* Exercise prompt *
Work out how many lines of the listing hold "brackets", then state only that count.

Segment Start: Provided data

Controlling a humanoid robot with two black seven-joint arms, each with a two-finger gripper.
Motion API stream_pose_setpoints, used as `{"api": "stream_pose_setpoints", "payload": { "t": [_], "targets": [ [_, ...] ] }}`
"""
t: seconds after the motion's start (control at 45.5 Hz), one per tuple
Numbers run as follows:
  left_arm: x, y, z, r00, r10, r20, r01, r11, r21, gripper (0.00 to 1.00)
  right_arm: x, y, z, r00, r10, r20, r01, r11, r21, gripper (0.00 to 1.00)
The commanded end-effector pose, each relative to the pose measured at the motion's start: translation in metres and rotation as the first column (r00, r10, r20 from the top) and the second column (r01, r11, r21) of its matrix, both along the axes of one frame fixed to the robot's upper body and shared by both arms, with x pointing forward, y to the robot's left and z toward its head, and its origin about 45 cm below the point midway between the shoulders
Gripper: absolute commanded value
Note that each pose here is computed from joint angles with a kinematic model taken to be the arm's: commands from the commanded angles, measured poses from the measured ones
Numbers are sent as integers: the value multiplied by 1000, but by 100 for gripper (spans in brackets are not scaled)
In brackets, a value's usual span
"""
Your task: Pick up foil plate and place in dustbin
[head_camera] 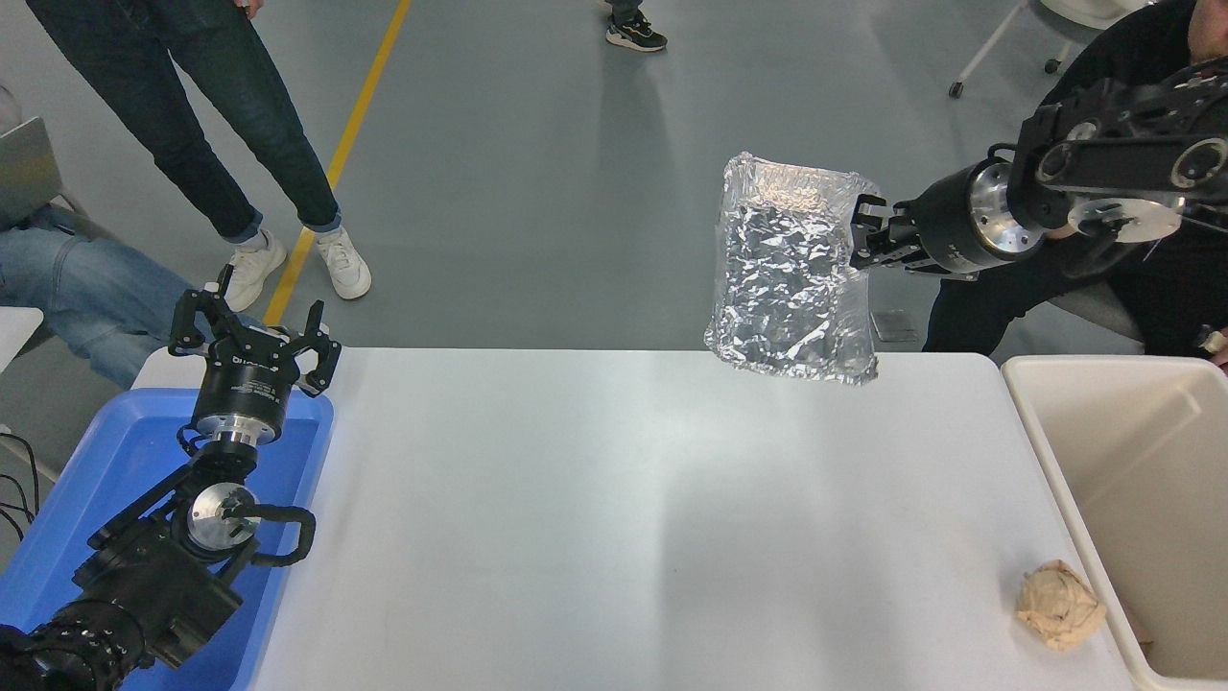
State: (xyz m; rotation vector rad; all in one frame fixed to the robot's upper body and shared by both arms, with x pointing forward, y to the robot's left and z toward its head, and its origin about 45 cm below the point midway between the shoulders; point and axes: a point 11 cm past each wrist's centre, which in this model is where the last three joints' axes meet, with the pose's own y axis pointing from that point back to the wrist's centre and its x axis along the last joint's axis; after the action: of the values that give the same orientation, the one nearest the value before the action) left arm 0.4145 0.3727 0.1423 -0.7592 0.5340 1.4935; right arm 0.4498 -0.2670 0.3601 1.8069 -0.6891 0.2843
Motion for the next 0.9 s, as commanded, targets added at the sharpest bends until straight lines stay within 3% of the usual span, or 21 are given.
{"api": "stream_pose_setpoints", "payload": {
  "t": [0.0,0.33,0.681,0.879],
  "targets": [
    [0,0,0,1000,-1,-1,1,1000,0,99,1,-7,27,999,14,29,-13,1000,-13,0],
    [0,0,0,1000,-1,-1,1,1000,0,99,0,-43,32,997,-63,52,63,998,3,0],
    [0,0,0,1000,0,1,0,1000,0,99,3,-181,-6,938,-328,110,342,929,-142,0],
    [0,0,0,1000,0,1,0,1000,0,99,-14,-263,-44,877,-451,167,480,842,-248,0]
  ]
}}
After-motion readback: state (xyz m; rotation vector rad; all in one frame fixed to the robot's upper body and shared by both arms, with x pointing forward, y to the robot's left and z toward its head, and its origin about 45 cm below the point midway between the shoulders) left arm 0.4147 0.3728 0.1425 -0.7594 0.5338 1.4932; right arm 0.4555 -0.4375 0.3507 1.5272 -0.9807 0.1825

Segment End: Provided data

* Reply to the exercise *
2